Tropes used in multiple Predator films
Alien Blood: "If it bleeds, we can kill it." A very bright, phosphorescent green, too.
Ammunition Backpack: Blaine's minigun in the first movie and the nitrogen guns Keyes' team uses in the second movie.
BFG: Ol' Painless. Also lampshaded in the second movie: when selecting from an array of firearms (including an oversized shotgun) Harrigan discards most of them, saying they are too small.
Bizarre Alien Senses: The title aliens have infrared vision. This is depicted onscreen by coloring what they see based on the temperature of objects: black = cold, white = hot, and other colors in between.
They actually see in the near infrared, not thermal infrared.

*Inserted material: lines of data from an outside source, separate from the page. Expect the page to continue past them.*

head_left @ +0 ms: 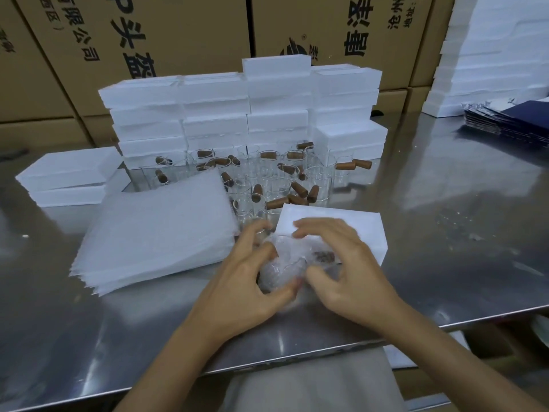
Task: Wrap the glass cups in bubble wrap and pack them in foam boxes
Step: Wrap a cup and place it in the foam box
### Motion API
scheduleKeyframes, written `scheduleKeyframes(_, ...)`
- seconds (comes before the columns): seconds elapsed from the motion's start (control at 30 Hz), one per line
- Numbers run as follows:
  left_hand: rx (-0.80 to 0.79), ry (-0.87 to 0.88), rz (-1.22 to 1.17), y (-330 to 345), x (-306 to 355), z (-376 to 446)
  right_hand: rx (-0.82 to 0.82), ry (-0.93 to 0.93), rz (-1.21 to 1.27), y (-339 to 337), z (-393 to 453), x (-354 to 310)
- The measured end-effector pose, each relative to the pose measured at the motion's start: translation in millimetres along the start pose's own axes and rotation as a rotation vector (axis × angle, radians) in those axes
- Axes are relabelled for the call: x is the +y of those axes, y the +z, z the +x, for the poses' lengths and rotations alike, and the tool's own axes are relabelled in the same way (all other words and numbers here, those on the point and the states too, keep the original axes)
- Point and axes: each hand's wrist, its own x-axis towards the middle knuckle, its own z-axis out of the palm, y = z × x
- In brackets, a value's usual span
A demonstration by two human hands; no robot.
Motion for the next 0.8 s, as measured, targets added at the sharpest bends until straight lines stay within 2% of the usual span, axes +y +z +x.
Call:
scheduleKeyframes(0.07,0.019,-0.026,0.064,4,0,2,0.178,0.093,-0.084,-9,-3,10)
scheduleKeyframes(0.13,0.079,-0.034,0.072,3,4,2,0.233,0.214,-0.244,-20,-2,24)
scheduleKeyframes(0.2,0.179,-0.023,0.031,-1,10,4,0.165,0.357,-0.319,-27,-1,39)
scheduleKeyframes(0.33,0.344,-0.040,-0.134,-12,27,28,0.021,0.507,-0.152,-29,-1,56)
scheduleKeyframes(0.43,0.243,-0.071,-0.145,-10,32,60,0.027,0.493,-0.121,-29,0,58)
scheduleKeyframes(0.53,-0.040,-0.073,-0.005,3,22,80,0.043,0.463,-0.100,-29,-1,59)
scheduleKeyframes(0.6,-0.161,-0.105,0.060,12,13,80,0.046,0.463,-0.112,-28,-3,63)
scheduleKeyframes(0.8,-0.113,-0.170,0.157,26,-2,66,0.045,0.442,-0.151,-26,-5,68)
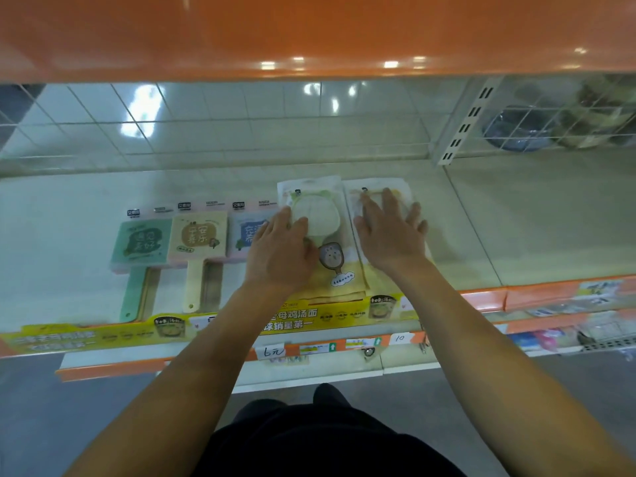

Without their helmet, they can easily detect heat differentials in their surroundings but are unable to easily distinguish among objects of the same relative temperature. Their helmet includes circuitry that filters out ambient heat, allowing them to see things with greater clarity and detail (represented in the movie by using a thermal infrared camera). Coincidentally, if you've ever wondered why nothing on earth has developed anything similar, it's because that, as far as the eye's pigment molecules are concerned, light energy and heat energy are pretty much the same thing. The long-short is that if we saw in the infrared, our eyes would be completely overwhelmed by heat signatures being misinterpreted as light sources.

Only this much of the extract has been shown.